Currently, tuition hikes are capped each year – limited to the increase in the consumer price index. For 2015, it’s set at 2.2 per cent.
Prentice said “more discussions” will take place with secondary schools leading up to next month’s budget, and said faculty and staff will have to share the fiscal pain with students, which could include pay cuts.
“The University of Calgary is an autonomous, self-governing institution and we are a public funder,” said Prentice. “I had a very frank discussion with the board about the challenges that we face fiscally, but at the end of the day we expect them to run the University of Calgary in a fiscally responsible way and to make appropriate decisions.”

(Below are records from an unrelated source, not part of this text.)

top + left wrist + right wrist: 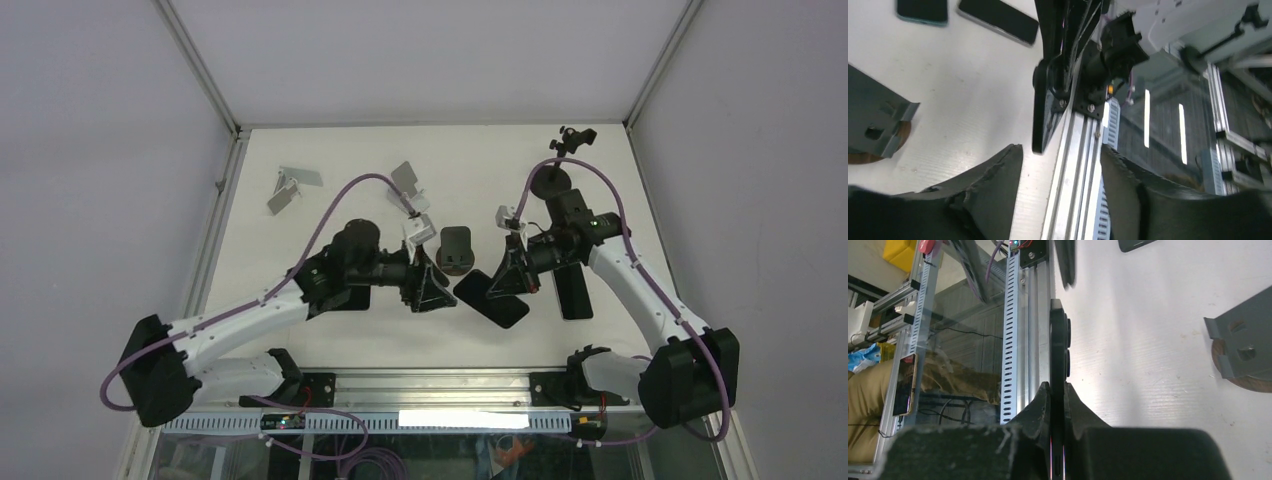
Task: Place the phone on the phone stand
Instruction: Pick up the phone at the center of the board.
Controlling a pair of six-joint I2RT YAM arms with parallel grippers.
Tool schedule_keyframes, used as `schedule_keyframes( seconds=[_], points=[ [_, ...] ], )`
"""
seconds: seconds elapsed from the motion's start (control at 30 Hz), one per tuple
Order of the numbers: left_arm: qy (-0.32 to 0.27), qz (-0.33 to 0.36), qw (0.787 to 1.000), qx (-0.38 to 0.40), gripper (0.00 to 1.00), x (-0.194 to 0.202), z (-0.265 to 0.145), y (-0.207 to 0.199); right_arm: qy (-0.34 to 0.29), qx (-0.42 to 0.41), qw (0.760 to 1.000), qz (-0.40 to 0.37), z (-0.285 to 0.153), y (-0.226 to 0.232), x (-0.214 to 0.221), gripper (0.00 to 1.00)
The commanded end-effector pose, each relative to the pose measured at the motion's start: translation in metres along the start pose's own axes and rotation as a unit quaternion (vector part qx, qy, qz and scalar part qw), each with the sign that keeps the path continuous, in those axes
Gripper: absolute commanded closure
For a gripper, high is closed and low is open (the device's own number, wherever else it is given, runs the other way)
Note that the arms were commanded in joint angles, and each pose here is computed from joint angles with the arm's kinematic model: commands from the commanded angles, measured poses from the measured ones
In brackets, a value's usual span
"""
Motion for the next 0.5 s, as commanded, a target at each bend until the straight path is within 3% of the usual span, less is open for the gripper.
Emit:
schedule_keyframes(
  seconds=[0.0,0.07,0.13,0.27,0.47],
  points=[
    [-0.199,0.017,0.980,0.019,0.31,-0.020,-0.035,-0.018,-0.041,0.008,0.999,0.002,-0.015,0.002,-0.025,1.00],
    [-0.261,0.002,0.965,0.026,0.13,-0.013,-0.046,-0.015,-0.058,0.016,0.998,0.005,-0.020,0.003,-0.029,1.00],
    [-0.307,-0.019,0.950,0.055,0.03,-0.004,-0.052,-0.013,-0.077,0.026,0.997,0.011,-0.026,0.004,-0.033,1.00],
    [-0.336,-0.039,0.935,0.103,0.02,0.007,-0.053,-0.011,-0.117,0.057,0.991,0.040,-0.038,-0.001,-0.038,1.00],
    [-0.327,-0.041,0.938,0.111,0.04,0.011,-0.028,-0.009,-0.152,0.095,0.981,0.076,-0.050,-0.017,-0.039,1.00]
  ],
)
Point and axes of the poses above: each gripper's point midway between its finger pads, its own z axis out along the fingers, its own y axis along the line the jaws close on, x = y × z, the point moved 7 cm from there along -z, back along the fingers, and after that the axes turned 14 degrees about -z, right-handed, at the moved point
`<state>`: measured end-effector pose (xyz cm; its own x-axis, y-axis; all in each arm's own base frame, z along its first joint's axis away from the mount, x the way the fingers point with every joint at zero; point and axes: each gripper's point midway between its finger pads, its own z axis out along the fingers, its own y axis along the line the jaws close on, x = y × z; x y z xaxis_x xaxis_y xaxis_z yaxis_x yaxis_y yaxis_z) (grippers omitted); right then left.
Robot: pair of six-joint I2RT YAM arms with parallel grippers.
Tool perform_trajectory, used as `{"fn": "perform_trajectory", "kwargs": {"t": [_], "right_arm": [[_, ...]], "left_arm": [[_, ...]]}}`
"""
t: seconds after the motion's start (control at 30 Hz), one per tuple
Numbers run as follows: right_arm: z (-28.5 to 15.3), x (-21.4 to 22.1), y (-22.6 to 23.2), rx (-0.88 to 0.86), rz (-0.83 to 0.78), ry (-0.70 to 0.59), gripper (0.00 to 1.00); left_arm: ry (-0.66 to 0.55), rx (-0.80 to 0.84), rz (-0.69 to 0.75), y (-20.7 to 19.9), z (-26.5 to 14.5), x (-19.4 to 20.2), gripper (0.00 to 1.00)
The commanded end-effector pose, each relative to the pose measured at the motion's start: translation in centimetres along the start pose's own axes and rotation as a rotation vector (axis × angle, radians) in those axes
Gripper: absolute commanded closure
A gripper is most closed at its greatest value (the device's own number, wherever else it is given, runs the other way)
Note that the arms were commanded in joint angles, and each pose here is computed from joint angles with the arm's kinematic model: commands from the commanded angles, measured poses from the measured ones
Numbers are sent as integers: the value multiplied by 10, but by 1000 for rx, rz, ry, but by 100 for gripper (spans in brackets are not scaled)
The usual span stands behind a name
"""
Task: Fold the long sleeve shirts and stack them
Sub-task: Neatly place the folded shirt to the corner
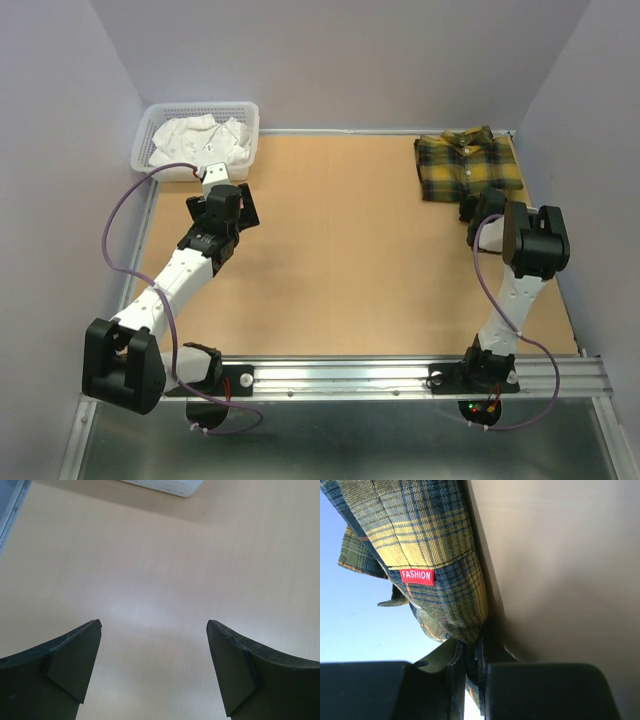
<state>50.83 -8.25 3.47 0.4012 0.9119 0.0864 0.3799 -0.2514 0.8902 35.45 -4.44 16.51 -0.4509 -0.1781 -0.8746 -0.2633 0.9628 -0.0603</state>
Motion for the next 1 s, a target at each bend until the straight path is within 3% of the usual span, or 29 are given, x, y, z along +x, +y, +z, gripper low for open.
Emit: {"fn": "perform_trajectory", "kwargs": {"t": [0.0, 0.07, 0.13, 0.17, 0.27, 0.37, 0.57, 0.6, 0.8, 0.97], "right_arm": [[27, -2, 6, -16, -9, -25, 99], [38, 1, 9, -22, -25, -1, 97], [41, 1, 9, -23, -30, 4, 88], [42, 2, 10, -25, -31, 9, 65], [35, 10, 17, -37, -78, 53, 21], [12, 18, 27, -60, -143, 110, 3], [-67, 17, 51, -123, -279, 156, 0], [-75, 16, 36, -47, -320, 169, 0], [-145, -9, 40, 74, -773, 143, 0], [-211, -39, 60, 89, -988, 56, 0]], "left_arm": [[-35, -15, -2, 2, 1, -4, 2], [-33, -16, -2, 2, 2, -4, 2], [-31, -13, -2, 2, 2, -3, 2], [-31, -8, -2, 1, 2, -3, 2], [-41, 12, -16, -2, -1, -6, 2], [-61, 34, -42, -4, -8, -12, 2], [-61, 94, -127, -9, -34, -29, 1], [-61, 99, -136, -9, -38, -32, 1], [-70, 104, -203, 5, -80, -52, 1], [-141, 71, -241, 36, -129, -72, 1]]}}
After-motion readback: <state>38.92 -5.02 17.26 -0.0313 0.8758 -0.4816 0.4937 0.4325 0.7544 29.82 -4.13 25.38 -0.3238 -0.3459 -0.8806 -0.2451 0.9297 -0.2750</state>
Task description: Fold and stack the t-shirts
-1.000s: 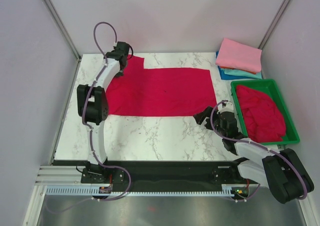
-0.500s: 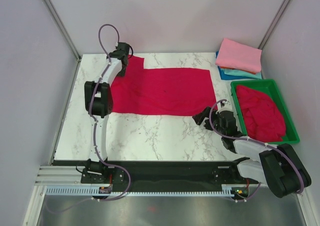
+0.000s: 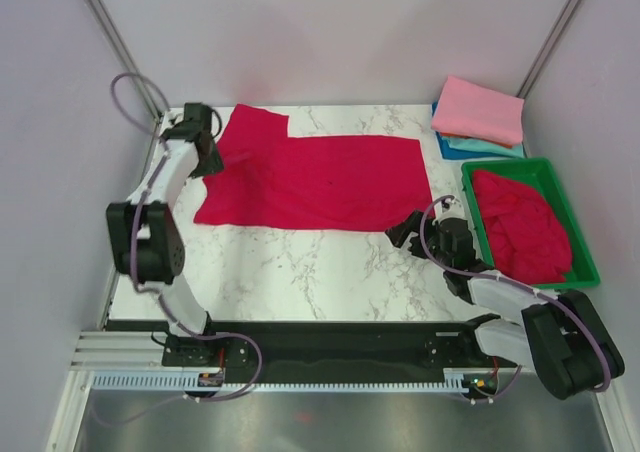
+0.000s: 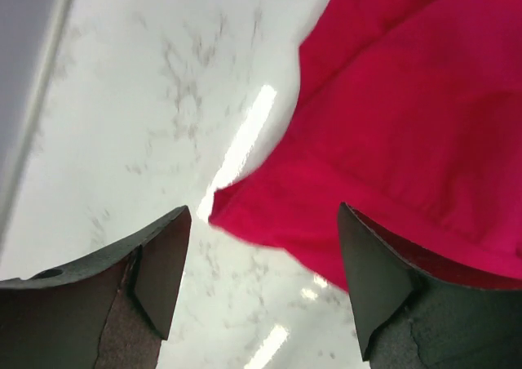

Elizabeth Cannon, president of the University of the Calgary, said any cuts would be significant as the institution was still reeling from a 7.3 per cent cut two years ago.
“An additional cut is obviously going to be tough for us, we’re looking at various scenarios as we speak and one thing that could be on the table is access. We want to ensure quality of our programs, and if we have less money, unfortunately that could into fewer students on campus.”
NDP Leader Rachel Notley suggested Prentice’s position was a reversal of a position he took when he ran for the federal Progressive Conservative leadership in 2003.
“In 2003, one of his major platform planks was tuition-free university and college for students,” said Notley in a Friday statement. “Today as Premier, he wants to balance the budget on the backs of students. I’d like to know what changed.”
Liberal Leader David Swann accused the PCs of “underfunding and mismanagement” in response to the cuts under consideration.
“This premier is going on a corporate lecture tour telling Albertans our frontline workers should be expected to sacrifice more and more to make up for the PC budget crisis,” said Swann in a release. “In reality, it is the PCs who are to blame because of their decades of fiscal irresponsibility.”